Print nothing but the lines below starting at the line that holds "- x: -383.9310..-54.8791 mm" and ending at the line that holds "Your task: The", including both, each exactly as written.

- GIVEN DATA:

Content starts

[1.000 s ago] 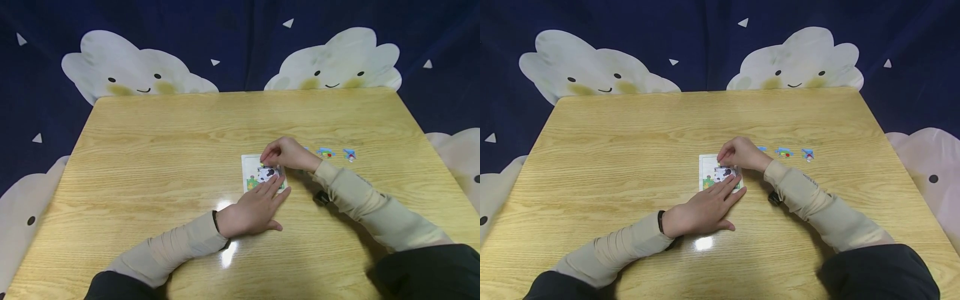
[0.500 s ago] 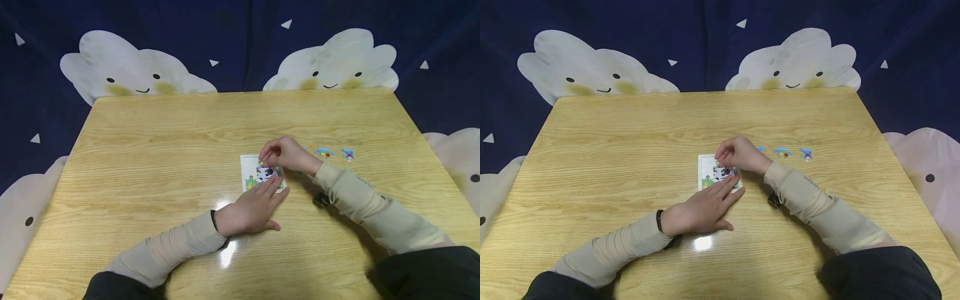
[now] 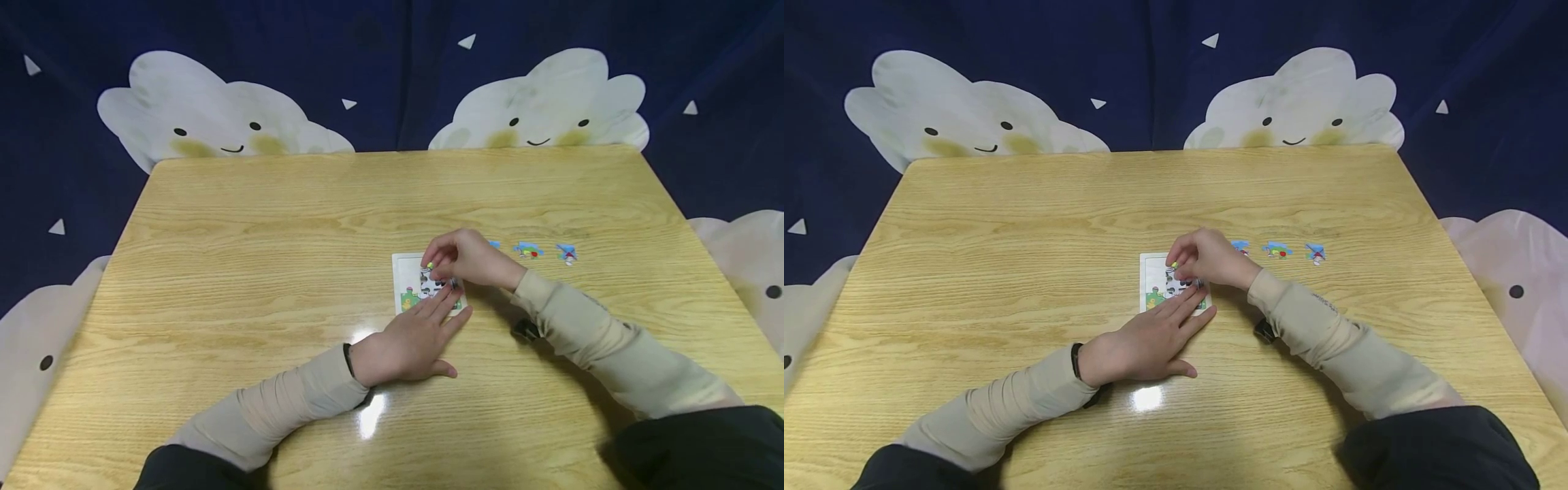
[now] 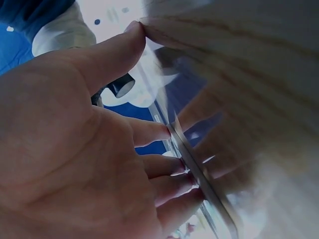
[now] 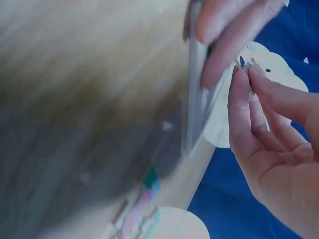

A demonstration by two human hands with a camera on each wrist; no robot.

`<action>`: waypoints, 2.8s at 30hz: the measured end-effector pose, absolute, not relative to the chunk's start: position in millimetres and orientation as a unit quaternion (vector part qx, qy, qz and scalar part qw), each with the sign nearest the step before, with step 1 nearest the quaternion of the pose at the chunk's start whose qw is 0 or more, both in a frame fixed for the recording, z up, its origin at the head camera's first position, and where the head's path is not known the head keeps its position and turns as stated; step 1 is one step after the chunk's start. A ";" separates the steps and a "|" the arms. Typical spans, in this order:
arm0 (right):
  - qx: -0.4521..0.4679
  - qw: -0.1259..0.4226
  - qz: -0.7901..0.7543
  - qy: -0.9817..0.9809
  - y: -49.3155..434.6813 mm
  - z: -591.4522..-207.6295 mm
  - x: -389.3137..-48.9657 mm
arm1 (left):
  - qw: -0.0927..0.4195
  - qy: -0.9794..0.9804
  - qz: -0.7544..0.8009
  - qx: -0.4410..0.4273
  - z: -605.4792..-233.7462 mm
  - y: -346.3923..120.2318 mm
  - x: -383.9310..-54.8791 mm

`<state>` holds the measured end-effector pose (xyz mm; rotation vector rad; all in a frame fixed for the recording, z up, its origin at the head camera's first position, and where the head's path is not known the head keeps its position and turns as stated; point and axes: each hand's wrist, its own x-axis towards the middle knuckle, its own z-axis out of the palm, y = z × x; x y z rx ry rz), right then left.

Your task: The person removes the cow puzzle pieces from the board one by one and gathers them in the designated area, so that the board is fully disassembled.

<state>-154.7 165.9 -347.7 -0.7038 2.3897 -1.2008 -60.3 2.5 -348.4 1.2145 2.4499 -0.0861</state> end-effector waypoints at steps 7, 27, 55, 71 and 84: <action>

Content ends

- RESPONSE AREA:
  - x: -383.9310..-54.8791 mm

`<state>` holds the measured end-effector pose (xyz mm; rotation vector rad; all in a frame fixed for the recording, z up, its origin at the head camera's first position, and where the head's path is not known the head keeps its position and turns as stated; point and axes: each hand's wrist, its own x-axis towards the middle knuckle, its own z-axis out of the palm, y = z × x; x y z rx ry rz), right then left.

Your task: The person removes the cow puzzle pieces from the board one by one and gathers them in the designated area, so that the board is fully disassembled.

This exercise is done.